William C. Brocklesby (1847-1910) was an American architect practicing in Hartford, Connecticut.

==Life and career==
William Claiborne Brocklesby was born May 28, 1847, in Hartford, Connecticut. He attended the public schools of Hartford before entering Trinity College, where his father, John Brocklesby, was a professor. After his graduation in 1869, he studied in the office of New York architect Richard Upjohn. In 1878, he established his own practice in Hartford. He practiced alone until 1904, when he established a partnership with H. Hilliard Smith, an employee of several years. Brocklesby & Smith was active until Brocklesby's death in late 1910. The following year, Smith would reorganize the office as Smith & Bassette.

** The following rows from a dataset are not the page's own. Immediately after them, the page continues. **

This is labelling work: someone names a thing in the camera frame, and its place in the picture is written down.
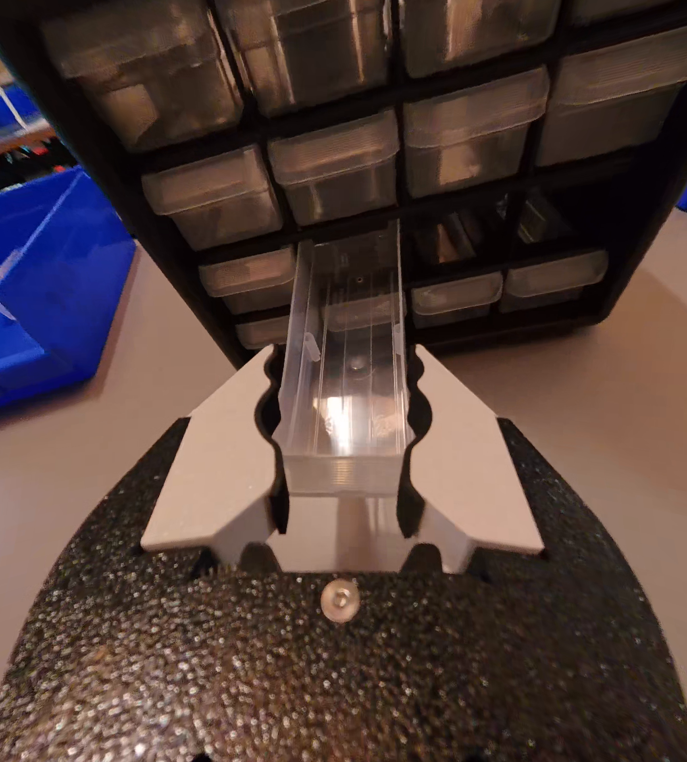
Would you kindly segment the pale desk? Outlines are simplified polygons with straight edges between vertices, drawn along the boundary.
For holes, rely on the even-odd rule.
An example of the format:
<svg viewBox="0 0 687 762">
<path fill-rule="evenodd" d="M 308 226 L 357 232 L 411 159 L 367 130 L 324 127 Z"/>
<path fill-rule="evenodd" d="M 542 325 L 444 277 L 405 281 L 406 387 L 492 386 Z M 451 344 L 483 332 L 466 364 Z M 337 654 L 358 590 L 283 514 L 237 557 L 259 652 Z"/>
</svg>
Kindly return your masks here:
<svg viewBox="0 0 687 762">
<path fill-rule="evenodd" d="M 443 363 L 603 522 L 650 596 L 687 697 L 687 214 L 672 211 L 601 325 Z M 77 528 L 233 371 L 139 250 L 97 377 L 0 414 L 0 681 Z"/>
</svg>

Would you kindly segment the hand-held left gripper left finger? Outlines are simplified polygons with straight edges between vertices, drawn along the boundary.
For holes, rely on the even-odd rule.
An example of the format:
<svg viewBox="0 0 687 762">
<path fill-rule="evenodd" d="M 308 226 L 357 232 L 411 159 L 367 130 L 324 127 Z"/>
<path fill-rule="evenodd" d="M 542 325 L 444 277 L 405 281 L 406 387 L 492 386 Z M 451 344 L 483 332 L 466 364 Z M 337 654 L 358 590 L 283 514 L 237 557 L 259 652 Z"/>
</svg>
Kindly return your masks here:
<svg viewBox="0 0 687 762">
<path fill-rule="evenodd" d="M 287 507 L 281 452 L 262 412 L 276 402 L 269 345 L 190 414 L 140 546 L 149 553 L 204 548 L 236 566 L 244 548 L 278 530 L 273 503 Z"/>
</svg>

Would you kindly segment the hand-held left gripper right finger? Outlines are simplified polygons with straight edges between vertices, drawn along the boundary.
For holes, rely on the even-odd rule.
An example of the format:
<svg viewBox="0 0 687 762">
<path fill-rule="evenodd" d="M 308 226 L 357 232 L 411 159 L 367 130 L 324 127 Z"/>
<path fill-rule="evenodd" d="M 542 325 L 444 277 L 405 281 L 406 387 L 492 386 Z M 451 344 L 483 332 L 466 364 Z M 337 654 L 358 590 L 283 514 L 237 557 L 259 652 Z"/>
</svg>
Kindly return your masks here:
<svg viewBox="0 0 687 762">
<path fill-rule="evenodd" d="M 399 573 L 462 575 L 485 551 L 533 558 L 545 542 L 497 415 L 424 346 L 408 351 Z"/>
</svg>

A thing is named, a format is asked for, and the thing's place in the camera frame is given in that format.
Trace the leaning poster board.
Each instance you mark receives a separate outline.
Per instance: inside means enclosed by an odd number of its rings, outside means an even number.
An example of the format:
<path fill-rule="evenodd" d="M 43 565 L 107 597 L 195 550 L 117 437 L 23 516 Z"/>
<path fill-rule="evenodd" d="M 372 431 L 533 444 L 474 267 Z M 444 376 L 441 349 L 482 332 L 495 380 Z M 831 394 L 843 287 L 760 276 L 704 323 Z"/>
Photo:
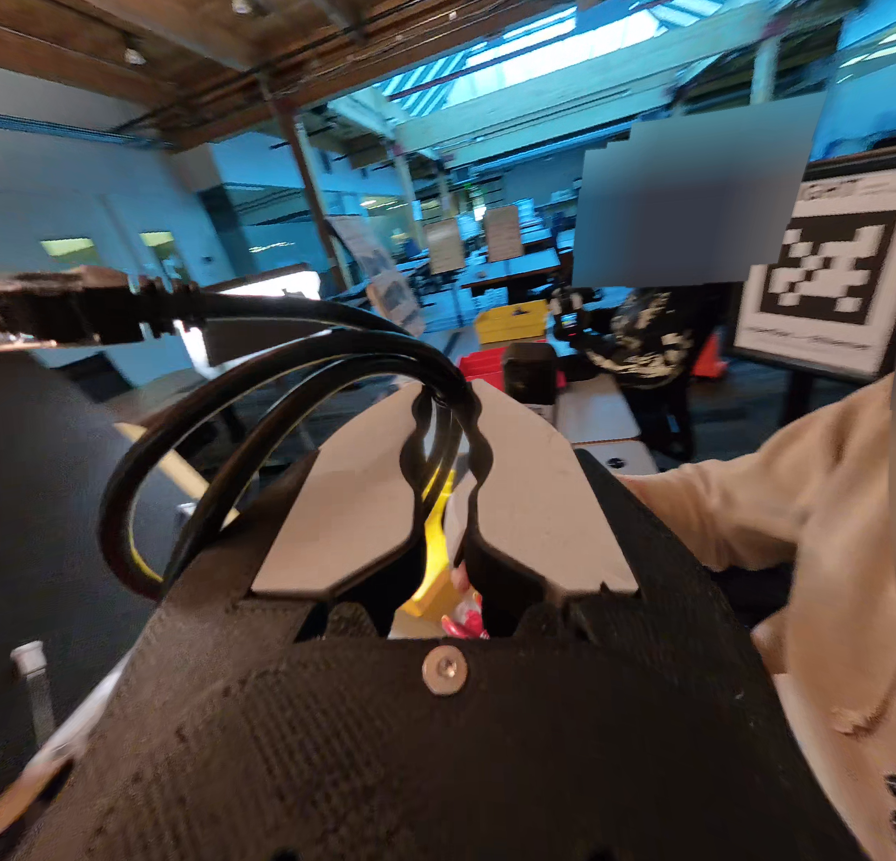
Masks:
<path fill-rule="evenodd" d="M 372 307 L 412 337 L 420 338 L 426 323 L 417 297 L 368 219 L 360 215 L 340 215 L 328 217 L 328 222 L 334 236 L 363 273 L 364 290 Z"/>

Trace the red ribbed crate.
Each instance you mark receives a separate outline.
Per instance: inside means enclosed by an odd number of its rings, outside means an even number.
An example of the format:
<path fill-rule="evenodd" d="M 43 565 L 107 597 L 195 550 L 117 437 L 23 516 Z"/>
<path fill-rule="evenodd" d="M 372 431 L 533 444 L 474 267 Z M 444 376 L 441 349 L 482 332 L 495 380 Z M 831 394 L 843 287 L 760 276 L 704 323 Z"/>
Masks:
<path fill-rule="evenodd" d="M 466 381 L 483 381 L 504 392 L 503 359 L 505 351 L 505 346 L 480 349 L 461 357 L 456 366 Z"/>

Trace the black wood-edged board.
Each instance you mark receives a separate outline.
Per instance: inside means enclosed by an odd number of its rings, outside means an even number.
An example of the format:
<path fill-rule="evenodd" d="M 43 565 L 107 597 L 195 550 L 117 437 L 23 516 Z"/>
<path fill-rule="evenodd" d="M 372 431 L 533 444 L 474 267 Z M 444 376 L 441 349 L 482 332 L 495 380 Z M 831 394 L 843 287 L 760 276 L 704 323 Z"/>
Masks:
<path fill-rule="evenodd" d="M 131 442 L 105 407 L 27 353 L 2 354 L 2 849 L 80 765 L 152 602 L 98 546 L 106 481 Z M 56 731 L 38 748 L 10 652 L 41 641 Z"/>

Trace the checkered marker sign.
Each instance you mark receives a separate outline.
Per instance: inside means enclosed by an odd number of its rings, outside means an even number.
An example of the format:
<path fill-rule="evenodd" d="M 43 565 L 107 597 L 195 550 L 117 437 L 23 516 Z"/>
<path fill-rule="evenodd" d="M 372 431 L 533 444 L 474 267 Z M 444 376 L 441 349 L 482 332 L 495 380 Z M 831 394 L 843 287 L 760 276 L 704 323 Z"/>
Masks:
<path fill-rule="evenodd" d="M 894 146 L 808 165 L 777 256 L 751 268 L 727 353 L 868 383 L 893 369 Z"/>

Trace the pale standing board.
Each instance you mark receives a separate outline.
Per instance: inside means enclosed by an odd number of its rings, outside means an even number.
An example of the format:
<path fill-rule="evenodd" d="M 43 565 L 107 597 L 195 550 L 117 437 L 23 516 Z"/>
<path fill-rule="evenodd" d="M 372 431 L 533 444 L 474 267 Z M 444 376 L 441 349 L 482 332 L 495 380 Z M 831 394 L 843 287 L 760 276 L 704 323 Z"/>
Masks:
<path fill-rule="evenodd" d="M 481 223 L 488 263 L 512 261 L 524 255 L 520 211 L 516 204 L 487 207 Z"/>
<path fill-rule="evenodd" d="M 457 217 L 424 226 L 431 275 L 456 273 L 466 267 L 466 251 Z"/>

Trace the yellow plastic bin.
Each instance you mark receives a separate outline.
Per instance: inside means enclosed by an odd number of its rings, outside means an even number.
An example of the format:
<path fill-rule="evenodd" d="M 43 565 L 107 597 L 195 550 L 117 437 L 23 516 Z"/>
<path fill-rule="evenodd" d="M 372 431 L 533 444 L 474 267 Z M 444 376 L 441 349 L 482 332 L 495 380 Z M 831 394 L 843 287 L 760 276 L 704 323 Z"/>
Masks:
<path fill-rule="evenodd" d="M 434 639 L 442 637 L 442 617 L 450 613 L 460 596 L 451 581 L 450 561 L 443 530 L 443 514 L 454 488 L 454 472 L 448 475 L 442 492 L 425 522 L 426 567 L 423 580 L 412 597 L 395 613 L 392 639 Z"/>

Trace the studio softbox light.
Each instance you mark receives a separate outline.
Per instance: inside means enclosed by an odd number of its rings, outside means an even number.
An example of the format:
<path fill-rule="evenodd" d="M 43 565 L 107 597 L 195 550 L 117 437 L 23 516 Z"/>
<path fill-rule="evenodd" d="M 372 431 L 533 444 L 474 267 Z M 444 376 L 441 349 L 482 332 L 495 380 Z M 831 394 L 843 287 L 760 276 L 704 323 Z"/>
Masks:
<path fill-rule="evenodd" d="M 299 263 L 257 276 L 210 285 L 206 291 L 234 297 L 301 296 L 319 300 L 321 276 L 308 264 Z M 302 325 L 296 320 L 256 318 L 214 320 L 203 329 L 185 329 L 181 326 L 178 330 L 196 371 L 206 378 L 214 378 L 250 355 L 305 338 L 320 328 Z"/>

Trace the white-tipped metal pin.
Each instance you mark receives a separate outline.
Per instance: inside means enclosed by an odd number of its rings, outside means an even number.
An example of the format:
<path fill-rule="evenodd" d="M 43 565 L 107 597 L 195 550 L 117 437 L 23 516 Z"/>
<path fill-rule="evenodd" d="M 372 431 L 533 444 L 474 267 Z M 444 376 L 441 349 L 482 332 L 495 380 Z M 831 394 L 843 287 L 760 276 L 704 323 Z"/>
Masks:
<path fill-rule="evenodd" d="M 38 748 L 56 731 L 49 663 L 41 641 L 27 642 L 10 652 L 16 673 L 25 682 L 33 733 Z"/>

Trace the person's right forearm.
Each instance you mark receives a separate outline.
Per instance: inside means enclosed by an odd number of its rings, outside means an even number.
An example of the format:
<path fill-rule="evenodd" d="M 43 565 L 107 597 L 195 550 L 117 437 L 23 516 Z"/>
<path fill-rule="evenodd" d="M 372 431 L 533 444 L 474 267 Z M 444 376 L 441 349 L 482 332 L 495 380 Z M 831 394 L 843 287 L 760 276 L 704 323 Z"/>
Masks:
<path fill-rule="evenodd" d="M 756 452 L 618 480 L 714 572 L 786 559 L 882 572 L 894 562 L 892 383 L 888 375 L 797 419 Z"/>

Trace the orange traffic cone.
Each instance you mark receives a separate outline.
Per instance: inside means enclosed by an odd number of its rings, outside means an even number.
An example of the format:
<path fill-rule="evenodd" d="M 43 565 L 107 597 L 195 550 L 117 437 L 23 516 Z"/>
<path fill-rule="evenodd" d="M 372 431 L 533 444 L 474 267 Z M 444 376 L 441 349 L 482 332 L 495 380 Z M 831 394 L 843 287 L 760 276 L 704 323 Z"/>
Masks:
<path fill-rule="evenodd" d="M 707 382 L 723 380 L 728 374 L 728 360 L 722 351 L 721 330 L 714 329 L 693 364 L 692 377 Z"/>

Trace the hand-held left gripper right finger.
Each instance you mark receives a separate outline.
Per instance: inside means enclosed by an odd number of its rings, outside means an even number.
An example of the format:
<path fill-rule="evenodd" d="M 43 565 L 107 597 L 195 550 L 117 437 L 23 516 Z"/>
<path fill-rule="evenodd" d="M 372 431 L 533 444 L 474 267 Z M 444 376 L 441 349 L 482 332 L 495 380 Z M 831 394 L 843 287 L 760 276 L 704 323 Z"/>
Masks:
<path fill-rule="evenodd" d="M 463 560 L 485 604 L 636 595 L 637 580 L 569 441 L 487 382 L 468 388 L 463 428 L 474 486 Z"/>

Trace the yellow storage crate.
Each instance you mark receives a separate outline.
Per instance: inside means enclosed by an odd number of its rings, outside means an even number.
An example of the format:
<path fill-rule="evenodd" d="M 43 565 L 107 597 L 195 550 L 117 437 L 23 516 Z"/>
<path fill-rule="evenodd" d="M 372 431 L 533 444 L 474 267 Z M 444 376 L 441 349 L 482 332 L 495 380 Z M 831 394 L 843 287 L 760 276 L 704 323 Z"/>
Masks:
<path fill-rule="evenodd" d="M 544 300 L 484 310 L 474 323 L 478 342 L 482 346 L 503 346 L 519 340 L 543 339 L 549 313 L 549 303 Z"/>

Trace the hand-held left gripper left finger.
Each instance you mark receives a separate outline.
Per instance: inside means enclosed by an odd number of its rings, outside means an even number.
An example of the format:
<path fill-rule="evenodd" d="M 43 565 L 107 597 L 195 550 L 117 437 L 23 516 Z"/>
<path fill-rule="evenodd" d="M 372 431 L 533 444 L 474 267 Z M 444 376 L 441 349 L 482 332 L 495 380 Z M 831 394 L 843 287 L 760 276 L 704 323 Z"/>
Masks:
<path fill-rule="evenodd" d="M 429 394 L 409 383 L 325 441 L 252 582 L 263 598 L 404 604 L 426 567 Z"/>

Brocklesby was elected an associate of the American Institute of Architects in 1901. He died in Hartford on October 9, 1910.

==Personal life==
Brocklesby was married in 1876 to Grace Chetwood Stuart, daughter of Isaac William Stuart, a local author and historian.

==Legacy==
Several of Brocklesby's works have been individually listed on the United States National Register of Historic Places, and others contribute to listed historic districts. In addition to his projects in and around Hartford, Brocklesby built extensively on the campus of Smith College in Northampton, Massachusetts and on others in Massachusetts.

==Architectural works==
- St. James Episcopal Church (former), (Note: Now vacant, at the corner of Linden and County Streets.) New Bedford, Massachusetts (1878)
- St. Mark Episcopal Church (former), Adams, Massachusetts (1881)
- Congregational Church of Great Barrington, Great Barrington, Massachusetts (1882–83, NRHP-listed 1992)
- Adams Town Hall, Adams, Massachusetts (1885, altered 1949)
- South College, University of Massachusetts, Amherst, Massachusetts (1885)
- Gymnasium and Alumni Hall, Trinity College, Hartford, Connecticut (1886–87, demolished)
- Lilly Hall, Smith College, Northampton, Massachusetts (1886)
- Raymond Library, East Hartford, Connecticut (1889)
- Academy of Music, Northampton, Massachusetts (1890–91)
- Alumnae Gymnasium, Smith College, Northampton, Massachusetts (1891, NRHP-listed 1976)
- Forbes Library (host of the Calvin Coolidge Presidential Library and Museum), Northampton, Massachusetts (1891–94)
- Lawrence and Morris Houses, Smith College, Northampton, Massachusetts (1891)
- National Fire Insurance Company Building, Hartford, Connecticut (1893, demolished)
- New Britain High School, New Britain, Connecticut (1896, NRHP-listed 2015)
- Brigham Hall, Mount Holyoke College, South Hadley, Massachusetts (1897)
- Catlin Building, Hartford, Connecticut (1897, demolished 1911)
- Tyler House, Smith College, Northampton, Massachusetts (1898)
- Blanchard Hall, Mount Holyoke College, South Hadley, Massachusetts (1899)
- St. Philip Episcopal Church, Putnam, Connecticut (1899)
- Albright House, Smith College, Northampton, Massachusetts (1900)
- Boardman Hall of Natural History, Trinity College, Hartford, Connecticut (1900, demolished 1971)
- Alumni House, Phillips Academy, Andover, Massachusetts (1901)
- Noah Webster School, Hartford, Connecticut (1901)
- Universalist Church of the Redeemer, Hartford, Connecticut (1906, demolished)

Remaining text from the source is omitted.